Everyone else seems to interpret it as meaning that an XdY fœtus has a 97% chance of developing as female, though; is that correct? If so, it leads to some interesting conclusions, but given a concerted effort at controlled breeding (which is explicitly happening), it doesn't lead to a shortage of males.

First of all, all those XdY females are basically suffering from a variation on Turner Syndrome, except perhaps without the infertility - after all, only XdXd women for not allowed into the breedatoriums (literally not allowed through the doors? I'd assumed that was the kind of simplification you'd tell a child...). Actually, depending on what it meas by "beats out", maybe 75% of XXd females are also suffering from Turner...

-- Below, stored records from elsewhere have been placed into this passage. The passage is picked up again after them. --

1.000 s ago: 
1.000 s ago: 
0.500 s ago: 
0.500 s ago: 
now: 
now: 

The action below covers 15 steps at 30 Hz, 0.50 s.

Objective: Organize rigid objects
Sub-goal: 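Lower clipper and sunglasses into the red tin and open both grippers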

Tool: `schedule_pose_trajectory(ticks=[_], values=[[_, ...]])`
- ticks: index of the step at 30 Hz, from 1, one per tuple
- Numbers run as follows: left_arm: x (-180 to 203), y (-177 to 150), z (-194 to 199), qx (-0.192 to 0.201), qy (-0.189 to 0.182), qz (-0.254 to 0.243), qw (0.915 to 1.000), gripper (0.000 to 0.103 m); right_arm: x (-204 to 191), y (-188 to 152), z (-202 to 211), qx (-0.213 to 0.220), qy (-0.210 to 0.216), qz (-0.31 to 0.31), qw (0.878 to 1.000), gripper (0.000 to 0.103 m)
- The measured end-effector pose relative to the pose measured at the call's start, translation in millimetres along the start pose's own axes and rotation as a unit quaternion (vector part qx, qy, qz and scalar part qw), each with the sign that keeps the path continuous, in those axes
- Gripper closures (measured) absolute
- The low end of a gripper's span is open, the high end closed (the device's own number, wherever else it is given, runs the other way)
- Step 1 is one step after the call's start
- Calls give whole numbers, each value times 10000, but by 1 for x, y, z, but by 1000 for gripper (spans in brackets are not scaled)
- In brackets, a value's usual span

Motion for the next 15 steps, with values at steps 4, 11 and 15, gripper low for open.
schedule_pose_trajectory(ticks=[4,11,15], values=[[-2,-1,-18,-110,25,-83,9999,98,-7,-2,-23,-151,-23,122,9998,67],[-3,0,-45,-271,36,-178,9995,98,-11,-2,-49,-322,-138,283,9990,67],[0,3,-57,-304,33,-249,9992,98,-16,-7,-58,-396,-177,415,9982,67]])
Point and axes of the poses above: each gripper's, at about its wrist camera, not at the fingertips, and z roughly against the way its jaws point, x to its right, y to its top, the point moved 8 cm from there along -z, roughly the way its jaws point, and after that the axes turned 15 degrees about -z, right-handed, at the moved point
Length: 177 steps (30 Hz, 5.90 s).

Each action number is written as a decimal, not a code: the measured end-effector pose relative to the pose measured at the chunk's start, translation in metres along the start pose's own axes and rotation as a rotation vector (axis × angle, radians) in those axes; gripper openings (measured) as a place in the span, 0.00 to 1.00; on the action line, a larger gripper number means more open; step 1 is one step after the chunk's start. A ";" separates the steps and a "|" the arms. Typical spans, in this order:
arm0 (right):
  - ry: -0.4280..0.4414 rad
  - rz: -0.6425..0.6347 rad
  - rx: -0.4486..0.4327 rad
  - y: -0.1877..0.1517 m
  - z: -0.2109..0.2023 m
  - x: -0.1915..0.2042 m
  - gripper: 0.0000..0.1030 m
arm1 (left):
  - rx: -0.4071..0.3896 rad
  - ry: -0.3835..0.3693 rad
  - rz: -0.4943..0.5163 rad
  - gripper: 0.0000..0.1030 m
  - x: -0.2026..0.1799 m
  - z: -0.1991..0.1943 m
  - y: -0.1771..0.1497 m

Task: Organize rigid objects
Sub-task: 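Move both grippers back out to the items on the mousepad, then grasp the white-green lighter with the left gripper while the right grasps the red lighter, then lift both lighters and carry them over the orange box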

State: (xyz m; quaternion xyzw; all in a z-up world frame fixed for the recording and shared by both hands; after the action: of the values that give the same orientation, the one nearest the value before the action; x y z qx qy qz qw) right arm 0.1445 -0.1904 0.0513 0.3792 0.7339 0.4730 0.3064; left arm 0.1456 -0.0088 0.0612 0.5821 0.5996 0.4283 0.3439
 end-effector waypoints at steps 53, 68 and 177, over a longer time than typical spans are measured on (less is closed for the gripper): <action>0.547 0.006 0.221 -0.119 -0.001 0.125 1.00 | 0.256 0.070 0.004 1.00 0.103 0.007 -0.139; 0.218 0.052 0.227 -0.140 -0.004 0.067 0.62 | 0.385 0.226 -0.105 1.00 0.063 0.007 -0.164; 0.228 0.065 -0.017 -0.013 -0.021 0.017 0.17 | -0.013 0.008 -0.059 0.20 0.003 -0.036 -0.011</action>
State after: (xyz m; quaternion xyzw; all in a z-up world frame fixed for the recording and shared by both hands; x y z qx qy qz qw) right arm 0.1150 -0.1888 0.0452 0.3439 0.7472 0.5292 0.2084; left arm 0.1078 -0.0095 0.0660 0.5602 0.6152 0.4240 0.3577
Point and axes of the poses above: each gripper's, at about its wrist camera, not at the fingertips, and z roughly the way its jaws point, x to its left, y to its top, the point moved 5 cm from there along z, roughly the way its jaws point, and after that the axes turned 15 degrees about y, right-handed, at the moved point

Anyway, if you have an XXd mother, you separate out the father's Y chromosome sperm, and only use that. That gives you a 50% chance of XY (male), 48.5% chance of XdY (female) and a 1.5% chance of XdY (male). If XdY females are fertile, you use the father's X chromosome (not using any sperm from XdY males), and you have a 50% chance of XY (male) and 50% chance of XXd (female). So half of all children born are male, assuming you can't separate out eggs be sex chromosome the way you can sperm. After a generation or so, when the male population is once again too large to be contained (say, about the time this story is set), there are some policy decisions to be made about how to make sure the male population stays stable, but that's not an insurmountable one, and so long as the controlled breeding centres are producing enough males for their own use, it's frankly immaterial, as society can clearly remain stable and vibrant with only the number of males that they currently have.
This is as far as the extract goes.